We are in a building, in an institution, the very stones of which cry out its purpose, and that is the worship of Almighty God through sacrament and study. My predecessors in this term’s series of sermons have already alluded to aspects of the House which have brought them to where they are to-day. Something which I think it is important to understand is the whole business of the liturgical sensibility of this place. The offer of grace to us in a particular place at a particular time, particularly in the sacraments, is only one aspect of the House’s ministry. Another aspect is the importance attached here to music, and I wonder whether the mass settings chosen for the term bear any relation to the character of the individual preachers: but no, I will not speculate... Still another is the reverence for those sacraments which, as I have said, the entire conception of the building is intended to present. And, of all the many fine sights, sounds and smells of the House’s witness, I think the sight of the staircases, common rooms and gardens of Ascot Priory littered with undergraduates tentatively preparing to make their first confession is one of the greatest spectacles of Christendom in this country.

Because Christ has been raised from the dead.

The when and where flow from, and points to, that truth. The first-fruits of which Paul speaks are our key to understanding this. Christ is the first fruits of those who have fallen asleep. That the first-fruits have been harvested implies that more is to come. And, whilst it is in this agricultural sense that Paul is deploying the term, if we look back, the books of Moses are replete with instructions on what to do with the first fruits. They are that which is to be offered to the Lord in accordance with the cultic prescriptions. Indeed, the custom of offering the first-fruits remained within the Church – as the tithe-offering of the people which allowed the priest to continue with his task, on their behalf, of prayer and sacrament, freed from the constraints of tilling his own soil. Not for nothing is the first mass of a priest known in German as a Primiz – from primitiae, first-fruits. We are – we should be – always offering to God through His Church our first-fruits; the ever-new harvest of our souls and bodies.

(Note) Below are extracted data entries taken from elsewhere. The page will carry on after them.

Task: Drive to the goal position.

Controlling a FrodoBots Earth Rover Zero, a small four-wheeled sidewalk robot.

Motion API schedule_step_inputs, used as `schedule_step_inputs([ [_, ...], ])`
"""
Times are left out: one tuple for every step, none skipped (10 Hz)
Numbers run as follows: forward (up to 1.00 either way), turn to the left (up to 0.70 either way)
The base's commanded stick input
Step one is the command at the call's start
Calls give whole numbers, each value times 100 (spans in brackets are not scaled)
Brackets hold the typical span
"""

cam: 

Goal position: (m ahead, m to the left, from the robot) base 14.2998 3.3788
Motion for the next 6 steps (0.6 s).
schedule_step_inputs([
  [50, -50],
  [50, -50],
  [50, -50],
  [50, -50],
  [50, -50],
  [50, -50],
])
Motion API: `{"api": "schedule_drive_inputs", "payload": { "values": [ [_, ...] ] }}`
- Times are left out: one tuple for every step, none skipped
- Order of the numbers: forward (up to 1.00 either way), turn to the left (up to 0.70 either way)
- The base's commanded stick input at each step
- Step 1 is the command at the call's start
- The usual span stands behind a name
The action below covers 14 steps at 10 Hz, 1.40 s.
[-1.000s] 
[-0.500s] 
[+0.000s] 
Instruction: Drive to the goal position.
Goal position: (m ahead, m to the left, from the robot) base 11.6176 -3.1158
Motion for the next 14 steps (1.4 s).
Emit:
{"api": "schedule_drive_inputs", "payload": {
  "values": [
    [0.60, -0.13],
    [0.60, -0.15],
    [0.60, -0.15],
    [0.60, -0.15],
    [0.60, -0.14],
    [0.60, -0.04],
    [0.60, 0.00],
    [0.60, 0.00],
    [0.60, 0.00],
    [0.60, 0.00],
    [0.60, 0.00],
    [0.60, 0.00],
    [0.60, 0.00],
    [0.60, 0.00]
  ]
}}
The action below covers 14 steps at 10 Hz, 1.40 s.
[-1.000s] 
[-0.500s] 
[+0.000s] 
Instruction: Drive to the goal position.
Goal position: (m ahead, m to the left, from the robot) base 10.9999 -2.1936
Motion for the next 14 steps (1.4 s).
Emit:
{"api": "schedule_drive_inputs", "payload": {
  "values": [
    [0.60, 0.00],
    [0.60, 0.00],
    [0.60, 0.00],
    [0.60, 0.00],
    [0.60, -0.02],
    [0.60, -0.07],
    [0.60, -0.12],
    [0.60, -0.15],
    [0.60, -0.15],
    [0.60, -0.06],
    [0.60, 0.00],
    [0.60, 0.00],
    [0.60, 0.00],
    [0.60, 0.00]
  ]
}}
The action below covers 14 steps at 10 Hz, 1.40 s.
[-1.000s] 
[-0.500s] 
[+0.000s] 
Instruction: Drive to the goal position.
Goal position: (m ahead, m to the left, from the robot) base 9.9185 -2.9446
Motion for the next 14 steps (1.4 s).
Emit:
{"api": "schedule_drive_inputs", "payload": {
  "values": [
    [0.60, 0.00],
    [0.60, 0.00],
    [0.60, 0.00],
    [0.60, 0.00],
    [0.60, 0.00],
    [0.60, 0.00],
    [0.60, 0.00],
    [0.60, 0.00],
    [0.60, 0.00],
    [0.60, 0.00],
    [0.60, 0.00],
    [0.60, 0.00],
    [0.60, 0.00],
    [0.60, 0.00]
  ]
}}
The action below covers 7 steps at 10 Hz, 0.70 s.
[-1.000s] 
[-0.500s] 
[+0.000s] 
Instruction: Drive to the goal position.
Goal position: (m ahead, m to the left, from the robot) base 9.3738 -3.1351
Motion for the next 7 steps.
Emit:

Why? Christ has been raised from the dead.

Where we are matters. It matters where we are, and it matters why we are there. The First Fruits have been gathered in already – one day it will be time for the rest of the harvest. We have a great responsibility for the care and cultivation of that which God offers to us. It requires attentiveness, and it requires sacrifice. And that is not simply a sacrifice of sweat and labour. For the things we need to tell the world are things the world finds hard to hear. When we take Christ out from this place, we can expect the world to spit just as much as we can hope that it will fall to its knees, for that is how it is. We can – and we should – expect to be hated, excluded and reviled. But, in the end, the best way of taking care of what we are offered is to trust in the Lord, to hear His voice and to do His will. For then, if God wills it, we may be like a tree planted by water, that sends out its roots by the stream; and does not fear when heat comes, for its leaves remain green; and is not anxious in the year of drought, for it does not cease to bear fruit.

For Christ has been raised from the dead, to Whom be all honour and glory, world without end. Amen.